El segundo hecho es, si cabe, todavía más sorprendente. Las universidades españolas, con la perspicacia y buena información que las caracterizan, hicieron un repaso sistemático de los científicos españoles -físicos, químicos, biólogos- que trabajan en universidades extranjeras, no encontrando a nadie digno de intentar recuperarlo. Si no me equivoco, los diez de la lista y los cinco elegidos eran todos científicos sociales en sentido amplio, intelectuales, artistas, humanistas. Brillan por su ausencia los científicos naturales, tanto los dedicados a la investigación básica como a las ciencias aplicadas. España puede estar satisfecha de su universidad: ha logrado con éxito oponerse al «drenaje de cerebros», al «brain drain» que sufren sobre todo los países de desarrollo medio. Ocurre a menudo que sus mejores científicos terminan por trabajar en universidades norteamericanas, alemanas, británicas, francesas, en condiciones y posibilidades incomprablem ente mejores que las que ofrecen sus respectivos países de origen. El problema que se plantean estos países consiste, primero, en intentar parar la salida de sus mejores cerebros; segundo, en hacer lo posible para recuperar los establecidos en el extranjero.

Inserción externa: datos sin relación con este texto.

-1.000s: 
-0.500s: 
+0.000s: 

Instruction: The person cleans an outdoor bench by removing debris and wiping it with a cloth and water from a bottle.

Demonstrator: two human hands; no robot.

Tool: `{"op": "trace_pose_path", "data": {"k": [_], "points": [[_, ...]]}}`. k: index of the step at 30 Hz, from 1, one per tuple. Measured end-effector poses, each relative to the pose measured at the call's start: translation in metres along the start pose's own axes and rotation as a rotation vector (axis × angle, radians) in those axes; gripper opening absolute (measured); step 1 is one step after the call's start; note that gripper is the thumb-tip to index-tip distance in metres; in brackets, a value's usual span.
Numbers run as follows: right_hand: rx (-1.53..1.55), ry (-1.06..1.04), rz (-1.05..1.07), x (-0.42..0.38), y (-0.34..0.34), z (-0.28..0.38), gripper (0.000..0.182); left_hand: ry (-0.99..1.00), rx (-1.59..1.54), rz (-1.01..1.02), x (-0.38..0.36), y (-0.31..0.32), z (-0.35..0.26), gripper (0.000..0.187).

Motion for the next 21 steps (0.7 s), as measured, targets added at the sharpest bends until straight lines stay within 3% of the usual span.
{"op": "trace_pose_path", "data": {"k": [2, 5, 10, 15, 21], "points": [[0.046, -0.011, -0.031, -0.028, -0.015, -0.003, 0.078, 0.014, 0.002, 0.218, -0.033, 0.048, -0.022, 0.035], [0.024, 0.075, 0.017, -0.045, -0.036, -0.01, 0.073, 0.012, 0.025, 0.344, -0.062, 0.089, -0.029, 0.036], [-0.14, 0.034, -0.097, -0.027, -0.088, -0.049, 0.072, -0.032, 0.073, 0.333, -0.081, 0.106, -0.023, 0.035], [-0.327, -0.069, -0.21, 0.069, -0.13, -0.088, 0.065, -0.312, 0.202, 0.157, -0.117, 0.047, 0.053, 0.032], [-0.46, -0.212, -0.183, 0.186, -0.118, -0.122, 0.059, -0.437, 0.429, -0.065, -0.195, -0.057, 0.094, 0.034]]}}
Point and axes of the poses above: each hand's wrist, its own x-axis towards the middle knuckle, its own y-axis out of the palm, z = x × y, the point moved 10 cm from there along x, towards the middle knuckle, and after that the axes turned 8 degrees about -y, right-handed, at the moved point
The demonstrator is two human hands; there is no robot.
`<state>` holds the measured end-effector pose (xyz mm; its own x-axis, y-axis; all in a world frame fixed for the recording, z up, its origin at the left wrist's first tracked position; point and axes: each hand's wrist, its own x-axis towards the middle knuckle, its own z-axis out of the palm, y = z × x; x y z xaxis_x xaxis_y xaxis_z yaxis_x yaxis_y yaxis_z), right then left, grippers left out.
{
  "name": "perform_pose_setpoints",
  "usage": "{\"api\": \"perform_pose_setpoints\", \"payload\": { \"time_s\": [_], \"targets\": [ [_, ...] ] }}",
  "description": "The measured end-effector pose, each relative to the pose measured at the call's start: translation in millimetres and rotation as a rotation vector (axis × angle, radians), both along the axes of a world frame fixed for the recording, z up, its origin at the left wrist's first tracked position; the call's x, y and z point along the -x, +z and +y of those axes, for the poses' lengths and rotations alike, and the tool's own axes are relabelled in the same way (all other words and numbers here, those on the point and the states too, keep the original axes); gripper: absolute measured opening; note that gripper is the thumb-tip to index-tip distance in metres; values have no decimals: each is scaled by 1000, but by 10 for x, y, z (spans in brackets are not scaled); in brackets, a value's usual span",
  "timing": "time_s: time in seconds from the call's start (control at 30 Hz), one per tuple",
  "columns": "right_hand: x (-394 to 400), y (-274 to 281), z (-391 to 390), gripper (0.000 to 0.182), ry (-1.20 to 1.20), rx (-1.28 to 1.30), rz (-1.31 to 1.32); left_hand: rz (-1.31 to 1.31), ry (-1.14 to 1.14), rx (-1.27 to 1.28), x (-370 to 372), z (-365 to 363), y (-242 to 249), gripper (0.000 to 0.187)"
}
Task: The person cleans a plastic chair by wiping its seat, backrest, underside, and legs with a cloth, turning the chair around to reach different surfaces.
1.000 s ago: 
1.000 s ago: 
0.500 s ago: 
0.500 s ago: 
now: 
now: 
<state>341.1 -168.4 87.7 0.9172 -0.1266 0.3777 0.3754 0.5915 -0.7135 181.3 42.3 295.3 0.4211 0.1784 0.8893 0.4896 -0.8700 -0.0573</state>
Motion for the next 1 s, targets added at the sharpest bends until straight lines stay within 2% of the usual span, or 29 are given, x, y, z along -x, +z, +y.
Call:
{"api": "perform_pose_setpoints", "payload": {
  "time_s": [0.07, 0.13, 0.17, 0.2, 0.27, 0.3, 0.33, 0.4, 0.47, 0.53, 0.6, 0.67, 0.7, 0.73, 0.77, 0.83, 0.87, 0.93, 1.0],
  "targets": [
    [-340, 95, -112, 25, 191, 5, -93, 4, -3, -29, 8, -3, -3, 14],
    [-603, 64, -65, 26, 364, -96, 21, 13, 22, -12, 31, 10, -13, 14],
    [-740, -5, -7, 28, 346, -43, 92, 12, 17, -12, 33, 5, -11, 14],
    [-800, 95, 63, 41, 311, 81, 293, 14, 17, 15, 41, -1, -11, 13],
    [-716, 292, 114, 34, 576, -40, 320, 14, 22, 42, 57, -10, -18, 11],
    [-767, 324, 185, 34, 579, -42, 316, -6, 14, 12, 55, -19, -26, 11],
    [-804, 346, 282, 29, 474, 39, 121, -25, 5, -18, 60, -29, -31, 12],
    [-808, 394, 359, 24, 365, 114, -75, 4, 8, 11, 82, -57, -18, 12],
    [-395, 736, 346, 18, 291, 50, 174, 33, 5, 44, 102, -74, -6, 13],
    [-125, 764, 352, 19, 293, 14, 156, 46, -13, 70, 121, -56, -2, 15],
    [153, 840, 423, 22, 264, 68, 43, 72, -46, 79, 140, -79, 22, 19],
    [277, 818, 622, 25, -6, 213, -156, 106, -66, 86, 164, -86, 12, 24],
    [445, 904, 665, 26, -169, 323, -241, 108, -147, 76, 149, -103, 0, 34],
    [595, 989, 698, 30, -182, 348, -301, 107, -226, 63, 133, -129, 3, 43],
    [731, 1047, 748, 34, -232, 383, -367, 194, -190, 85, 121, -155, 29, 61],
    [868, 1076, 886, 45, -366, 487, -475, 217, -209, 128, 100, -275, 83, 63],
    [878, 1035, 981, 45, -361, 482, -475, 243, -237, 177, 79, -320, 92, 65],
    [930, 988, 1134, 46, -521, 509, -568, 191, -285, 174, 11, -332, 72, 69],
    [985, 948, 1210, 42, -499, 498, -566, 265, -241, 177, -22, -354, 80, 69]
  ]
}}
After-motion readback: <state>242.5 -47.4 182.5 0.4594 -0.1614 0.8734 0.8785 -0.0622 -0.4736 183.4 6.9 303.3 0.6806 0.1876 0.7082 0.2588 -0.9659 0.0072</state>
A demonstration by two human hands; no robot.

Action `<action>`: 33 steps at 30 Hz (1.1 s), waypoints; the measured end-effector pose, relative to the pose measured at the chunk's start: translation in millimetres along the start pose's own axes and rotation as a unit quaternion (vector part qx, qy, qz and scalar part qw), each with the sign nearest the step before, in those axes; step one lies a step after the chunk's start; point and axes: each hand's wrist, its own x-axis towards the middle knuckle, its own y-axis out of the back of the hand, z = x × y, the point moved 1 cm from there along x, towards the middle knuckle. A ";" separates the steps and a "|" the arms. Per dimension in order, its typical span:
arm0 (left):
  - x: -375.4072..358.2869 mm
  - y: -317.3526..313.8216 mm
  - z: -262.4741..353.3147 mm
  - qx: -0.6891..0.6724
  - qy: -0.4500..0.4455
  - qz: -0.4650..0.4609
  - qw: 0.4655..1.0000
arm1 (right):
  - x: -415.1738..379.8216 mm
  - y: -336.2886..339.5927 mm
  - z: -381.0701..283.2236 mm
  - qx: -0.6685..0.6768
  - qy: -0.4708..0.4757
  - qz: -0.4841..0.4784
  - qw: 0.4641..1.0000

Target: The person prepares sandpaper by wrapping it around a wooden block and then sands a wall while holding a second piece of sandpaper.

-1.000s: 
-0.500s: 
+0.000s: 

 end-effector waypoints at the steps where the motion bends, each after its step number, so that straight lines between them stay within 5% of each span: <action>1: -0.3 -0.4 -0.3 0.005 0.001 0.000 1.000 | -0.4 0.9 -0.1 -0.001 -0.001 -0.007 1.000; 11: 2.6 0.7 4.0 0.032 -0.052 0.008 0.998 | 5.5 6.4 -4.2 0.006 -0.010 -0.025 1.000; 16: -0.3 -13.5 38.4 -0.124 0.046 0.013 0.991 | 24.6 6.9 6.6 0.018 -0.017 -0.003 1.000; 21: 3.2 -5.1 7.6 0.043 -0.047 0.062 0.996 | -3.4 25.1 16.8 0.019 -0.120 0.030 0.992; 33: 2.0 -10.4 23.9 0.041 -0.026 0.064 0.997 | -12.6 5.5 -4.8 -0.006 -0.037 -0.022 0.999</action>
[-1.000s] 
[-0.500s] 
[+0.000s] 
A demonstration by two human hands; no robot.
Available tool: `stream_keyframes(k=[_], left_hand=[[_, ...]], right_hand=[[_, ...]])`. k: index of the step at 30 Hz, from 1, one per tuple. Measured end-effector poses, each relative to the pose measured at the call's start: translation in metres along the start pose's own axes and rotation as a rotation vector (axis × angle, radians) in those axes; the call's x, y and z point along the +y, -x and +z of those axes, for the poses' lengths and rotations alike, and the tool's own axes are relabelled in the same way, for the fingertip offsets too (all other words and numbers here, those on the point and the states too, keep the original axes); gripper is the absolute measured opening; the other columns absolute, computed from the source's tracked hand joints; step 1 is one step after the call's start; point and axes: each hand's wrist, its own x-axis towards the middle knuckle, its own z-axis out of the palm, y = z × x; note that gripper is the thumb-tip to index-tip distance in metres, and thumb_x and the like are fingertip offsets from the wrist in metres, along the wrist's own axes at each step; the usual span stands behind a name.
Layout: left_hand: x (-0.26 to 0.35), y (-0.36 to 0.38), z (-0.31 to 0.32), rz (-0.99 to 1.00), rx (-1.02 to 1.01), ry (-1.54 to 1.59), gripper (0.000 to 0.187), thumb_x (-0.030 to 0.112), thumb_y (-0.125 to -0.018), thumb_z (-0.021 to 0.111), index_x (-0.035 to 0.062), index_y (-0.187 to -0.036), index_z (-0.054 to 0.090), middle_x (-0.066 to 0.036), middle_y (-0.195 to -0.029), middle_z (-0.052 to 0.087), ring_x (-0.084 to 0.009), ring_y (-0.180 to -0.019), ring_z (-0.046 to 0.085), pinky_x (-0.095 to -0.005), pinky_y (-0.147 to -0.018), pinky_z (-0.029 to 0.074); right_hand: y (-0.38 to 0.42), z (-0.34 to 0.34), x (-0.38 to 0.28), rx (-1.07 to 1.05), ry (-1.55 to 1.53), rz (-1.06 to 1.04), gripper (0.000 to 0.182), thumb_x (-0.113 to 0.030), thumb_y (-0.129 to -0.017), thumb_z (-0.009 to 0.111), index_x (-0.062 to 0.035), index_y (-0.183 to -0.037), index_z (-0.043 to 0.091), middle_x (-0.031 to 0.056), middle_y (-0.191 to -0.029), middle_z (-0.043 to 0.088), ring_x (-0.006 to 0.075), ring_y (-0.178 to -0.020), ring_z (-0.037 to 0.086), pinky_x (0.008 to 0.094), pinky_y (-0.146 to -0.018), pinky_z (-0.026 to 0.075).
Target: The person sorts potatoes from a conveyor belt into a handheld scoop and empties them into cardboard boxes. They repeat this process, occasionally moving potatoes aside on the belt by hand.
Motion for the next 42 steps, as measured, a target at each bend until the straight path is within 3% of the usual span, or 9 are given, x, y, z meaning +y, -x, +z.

En España ha quedado bien claro que es innecesaria una política de recuperación de cerebros; en el franquismo se llevó la inteligencia política de mantener en casa a los mejores, haciéndolos catedráticos, mientras que se distribuía por las universidades más conocidas de Europa y América a la morralla inservible. ¿Quién será tan loco de intentar recuperar precisamente a aquellos díscolos, aquellos incapaces altivos que en su día no supieron ganar una oposición y ahora se las dan de sabios, solamente porque han tenido un poco de suerte en el extranjero?
Evidentemente, el decreto veraniego que abría la posibilidad de nombrar catedráticos extraordinarios ha tenido la virtud de mostrar que tenemos la mejor de las universidades posibles.